Retail giant revamps long-standing private label to address financial setbacks

SOUTH AFRICA – Pick n Pay has begun revamping its No Name brand as part of a broader strategy to restore profitability and strengthen its position in South Africa’s competitive retail market.

The initiative is being led by returning CEO Sean Summers and is central to the group’s efforts to recover from a challenging financial period that recorded a R4-billion (US$220 million) loss in the 2024 financial year.

First launched in 1976, No Name established itself as an affordable alternative to national brands, and the range now covers over 3,000 products spanning groceries, household items, and personal care goods.

Summers acknowledged that some products previously carrying the No Name label did not meet the brand’s intended standards and said underperforming items had been removed from the lineup.

The refreshed No Name portfolio is being designed to compete with South Africa’s leading private-label offerings, with the aim of positioning it as a recognized house brand rather than simply a low-cost option.

This product review forms part of a larger restructuring effort to simplify operations and focus on profitable segments, with the company closing underperforming stores since Summers’ return in late 2023.

In its latest reporting period, Pick n Pay shut 59 supermarkets, removing approximately R4 billion (US$220 million) in unprofitable sales, with further closures expected in the coming months.

Summers stated that the smaller store network is intended to enhance customer service and operational efficiency, and he emphasized that the group does not measure success solely by store count.
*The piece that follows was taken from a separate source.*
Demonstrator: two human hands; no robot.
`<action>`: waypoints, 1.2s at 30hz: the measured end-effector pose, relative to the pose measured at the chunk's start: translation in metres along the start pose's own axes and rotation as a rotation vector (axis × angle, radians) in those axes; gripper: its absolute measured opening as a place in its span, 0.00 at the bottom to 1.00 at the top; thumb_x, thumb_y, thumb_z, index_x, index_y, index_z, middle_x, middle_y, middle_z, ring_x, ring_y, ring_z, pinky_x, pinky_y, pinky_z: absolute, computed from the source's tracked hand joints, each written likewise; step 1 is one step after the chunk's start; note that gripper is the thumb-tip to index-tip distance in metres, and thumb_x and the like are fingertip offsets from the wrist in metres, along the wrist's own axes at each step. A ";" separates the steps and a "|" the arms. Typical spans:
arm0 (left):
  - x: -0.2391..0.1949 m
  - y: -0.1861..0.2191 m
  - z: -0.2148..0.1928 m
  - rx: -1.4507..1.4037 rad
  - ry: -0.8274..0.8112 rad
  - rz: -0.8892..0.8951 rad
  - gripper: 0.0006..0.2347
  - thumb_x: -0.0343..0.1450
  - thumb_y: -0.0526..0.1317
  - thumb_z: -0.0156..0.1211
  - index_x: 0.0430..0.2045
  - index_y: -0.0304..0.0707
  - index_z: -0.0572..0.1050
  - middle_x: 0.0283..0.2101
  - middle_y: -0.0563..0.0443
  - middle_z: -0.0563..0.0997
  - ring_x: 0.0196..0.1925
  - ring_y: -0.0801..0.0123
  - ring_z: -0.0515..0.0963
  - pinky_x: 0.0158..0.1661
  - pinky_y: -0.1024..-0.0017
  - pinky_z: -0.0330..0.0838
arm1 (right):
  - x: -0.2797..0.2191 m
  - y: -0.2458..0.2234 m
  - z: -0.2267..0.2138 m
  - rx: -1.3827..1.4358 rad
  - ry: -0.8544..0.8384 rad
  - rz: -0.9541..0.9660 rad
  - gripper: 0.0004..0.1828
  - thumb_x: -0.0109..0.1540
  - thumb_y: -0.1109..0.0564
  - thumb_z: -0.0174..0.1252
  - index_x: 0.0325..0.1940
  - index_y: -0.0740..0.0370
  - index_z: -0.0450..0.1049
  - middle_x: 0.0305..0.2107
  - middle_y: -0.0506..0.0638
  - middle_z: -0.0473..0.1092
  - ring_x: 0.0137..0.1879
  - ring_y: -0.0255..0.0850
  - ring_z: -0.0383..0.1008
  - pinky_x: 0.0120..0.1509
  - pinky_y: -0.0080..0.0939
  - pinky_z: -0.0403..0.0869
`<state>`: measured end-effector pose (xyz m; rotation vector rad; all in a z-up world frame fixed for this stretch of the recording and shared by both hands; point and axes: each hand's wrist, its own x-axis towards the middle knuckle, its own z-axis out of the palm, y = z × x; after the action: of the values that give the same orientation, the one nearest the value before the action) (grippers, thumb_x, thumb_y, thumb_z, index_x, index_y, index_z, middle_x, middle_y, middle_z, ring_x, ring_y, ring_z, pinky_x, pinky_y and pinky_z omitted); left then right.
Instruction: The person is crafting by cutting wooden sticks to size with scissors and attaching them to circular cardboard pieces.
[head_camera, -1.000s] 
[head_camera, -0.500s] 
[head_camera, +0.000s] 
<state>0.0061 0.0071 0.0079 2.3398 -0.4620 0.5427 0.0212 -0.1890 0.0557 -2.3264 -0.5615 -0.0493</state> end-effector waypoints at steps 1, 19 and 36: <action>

The retailer’s interim results for the six months ending 31 August 2025 show early signs of improvement, including a reduced headline loss of R439 million (US$24 million), compared with a R804 million (US$44 million) loss the previous year.

Trading profit increased by R227 million (US$12 million), supported by improved cash flow and lower financing costs following a recapitalization process that included a rights issue and the separate listing of the Boxer discount chain.

Boxer, which has continued to grow rapidly, recorded turnover growth of 13.9 percent, contributing to a 4.9 percent rise in total group sales year-on-year.

Despite progress, Pick n Pay has indicated that its core operations may post a similar loss in the 2026 financial year as it invests in staff, systems, and store performance to achieve a breakeven goal.

Retail analysts view the No Name relaunch as a test of the company’s ability to reconnect with price-sensitive consumers while maintaining market share against rivals like Shoprite and Checkers.